From your reviews, it is evident that these books were never meant for genuine informational purposes, but rather for a money making scam by "craps unqualified" individuals. Unfortunately, that is the case in many, many areas. Just take a look at the "Self Help" industry, every self appointed guru in the world, has a blog or an e-book out there....most of them read a bit like your examples here. But I enjoy reading your reviews....go buy some more!

This appears to be excellent advice: next time in I'll play maximum free odds without a line bet. Better hold back btwthelines on that bet also. He'll be salivating with this good information. It does kind of suck to learn that the come must be made twice. Well at least the Pass needs made only once. I'll give Schuler a 3 out of 5. No wait a minute scratch that, that is simply the odds on the "against 5 or 9".

Well, most of the others on Amazon are by Frank Scoblete, and I'm not putting any money in his pockets. I just might work on my own book, finally. Or not.

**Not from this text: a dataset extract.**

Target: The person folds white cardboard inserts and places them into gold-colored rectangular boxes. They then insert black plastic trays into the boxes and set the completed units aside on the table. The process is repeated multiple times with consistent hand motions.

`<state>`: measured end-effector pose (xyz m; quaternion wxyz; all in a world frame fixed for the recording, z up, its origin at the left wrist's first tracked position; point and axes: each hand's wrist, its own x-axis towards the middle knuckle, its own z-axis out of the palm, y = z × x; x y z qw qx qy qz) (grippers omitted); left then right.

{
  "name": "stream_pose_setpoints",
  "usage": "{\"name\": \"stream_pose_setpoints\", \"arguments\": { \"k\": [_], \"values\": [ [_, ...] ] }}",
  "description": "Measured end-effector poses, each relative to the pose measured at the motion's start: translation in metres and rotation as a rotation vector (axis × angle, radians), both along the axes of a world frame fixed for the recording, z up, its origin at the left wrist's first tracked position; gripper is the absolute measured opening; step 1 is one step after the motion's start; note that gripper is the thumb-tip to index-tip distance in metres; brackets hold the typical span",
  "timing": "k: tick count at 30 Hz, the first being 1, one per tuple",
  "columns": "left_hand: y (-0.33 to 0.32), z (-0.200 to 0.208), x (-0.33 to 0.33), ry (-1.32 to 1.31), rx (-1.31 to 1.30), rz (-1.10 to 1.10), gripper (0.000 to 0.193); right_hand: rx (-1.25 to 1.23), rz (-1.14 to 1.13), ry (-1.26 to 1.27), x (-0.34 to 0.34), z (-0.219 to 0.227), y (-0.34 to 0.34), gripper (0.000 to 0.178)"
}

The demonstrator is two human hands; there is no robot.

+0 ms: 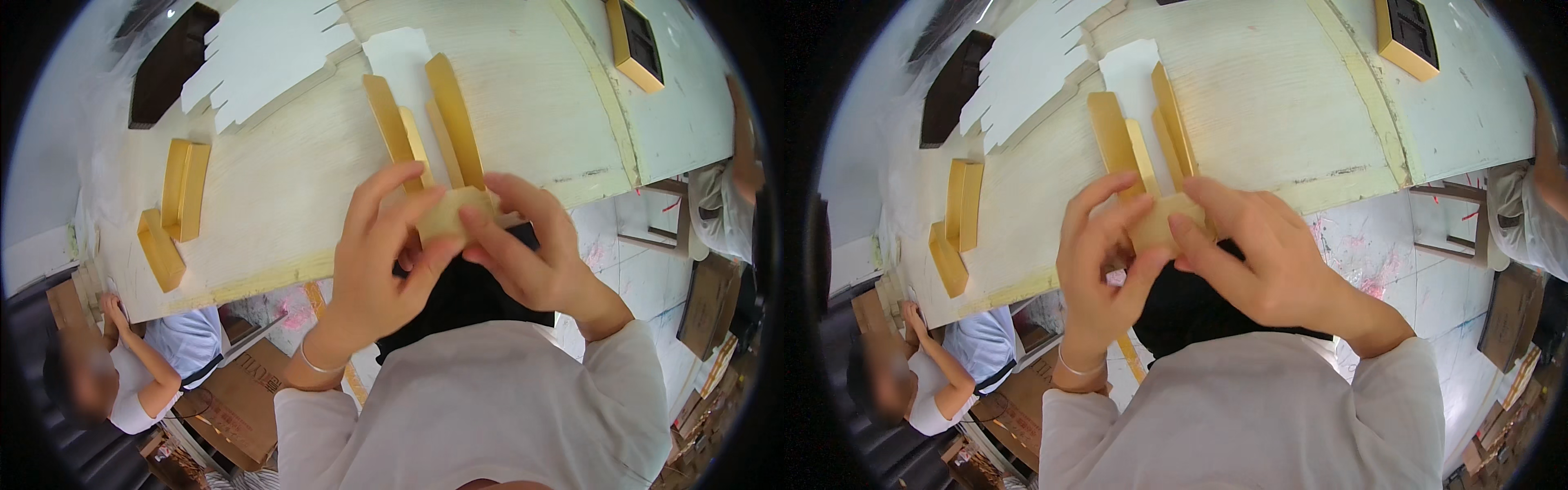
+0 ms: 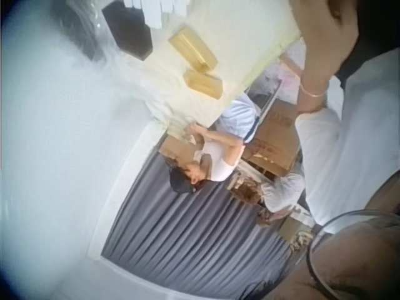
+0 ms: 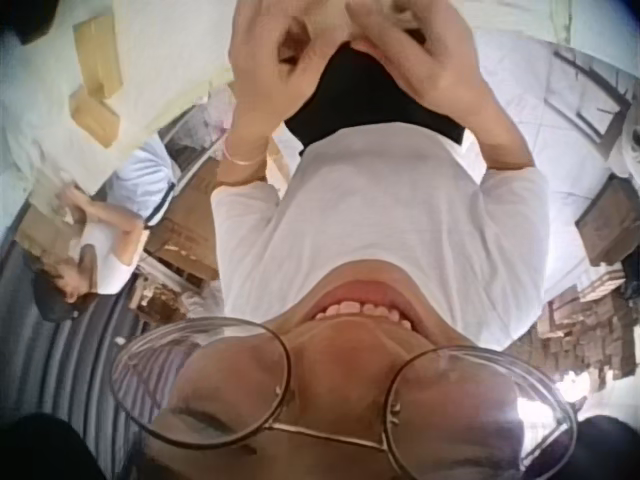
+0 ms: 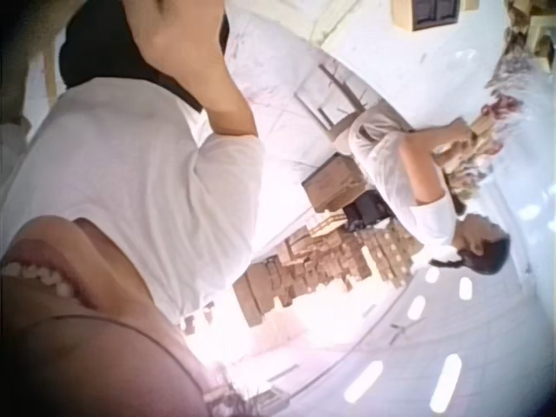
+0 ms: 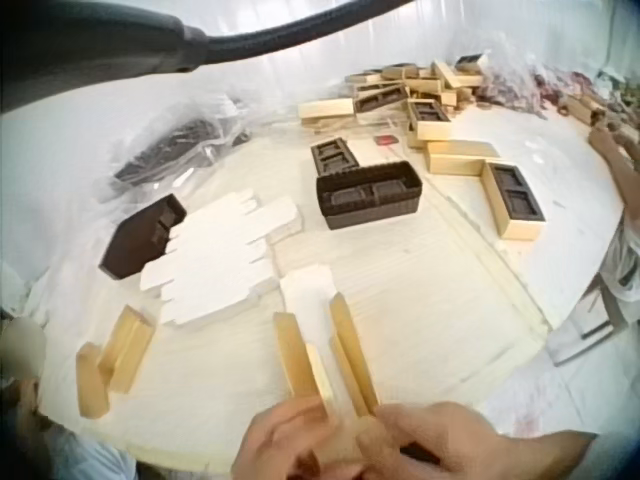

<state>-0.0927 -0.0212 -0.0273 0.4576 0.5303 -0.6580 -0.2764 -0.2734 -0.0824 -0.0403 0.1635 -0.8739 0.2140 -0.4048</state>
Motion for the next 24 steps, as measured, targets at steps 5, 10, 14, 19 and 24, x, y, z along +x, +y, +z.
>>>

Here is a "peek" at an introduction to a book I wrote a few years ago: What this book isn’t – and what it is This book is not a “Craps primer.” I am not going to explain all the different bets, how they are resolved and how much the house makes on them. You can find that in plenty of books, and in any case this book is not really aimed at beginners. The reader is expected to know the basic rules of craps, how to make the bets and how they’re paid off. We will, however, analyze different bets in considerable detail. This is not a manual on “how to become a winner.” Unlike most authors of books on Craps, I am not going to advocate a particular bet, combination of bets, progressive or regressive betting or money-management techniques. In my view, there is no way to ensure that you will come out ahead, either in a session at the table or over your gambling “lifetime.” Rather, this book is an objective look at craps through the “lens” of probability. I will use basic probability math to calculate expected value, variance and skew, and also an excellent Craps simulator, WinCraps Pro, to examine what I will call “The Shape of Possible Futures.” For lots of different bets and betting strategies, we will examine the range and relative likelihood of possible outcomes of realistically long craps sessions, two to four hours in length. Rather than simulating a style of play over a million rolls of the dice, we will simulate 10,000 to 30,000 sessions of 200 rolls each (about two hours’ play). After all this is how people actually play craps, mostly. When was the last time you played Craps for 10,000 hours straight? However, we will examine the relationship between long- and short-term results.

I also, use to have that 72 hours book, it became so filled with pencil marks, that eventual I could not read the original numbers. It did have a slight DP advantage. I did run several winning strategies through it, one of them being my 99.8% win ratio strategy, the one you don't like. $5,000 bank roll with a $50 win goal, betting a 5% progression / regression. I also ran my flip/skip with a watered down Martingale through it, but the profits with a $5 base bet was less than a $1 per hour. I think the book cost $29.00, and I got many times that value from it, just from the "something to do on rainy days" thing.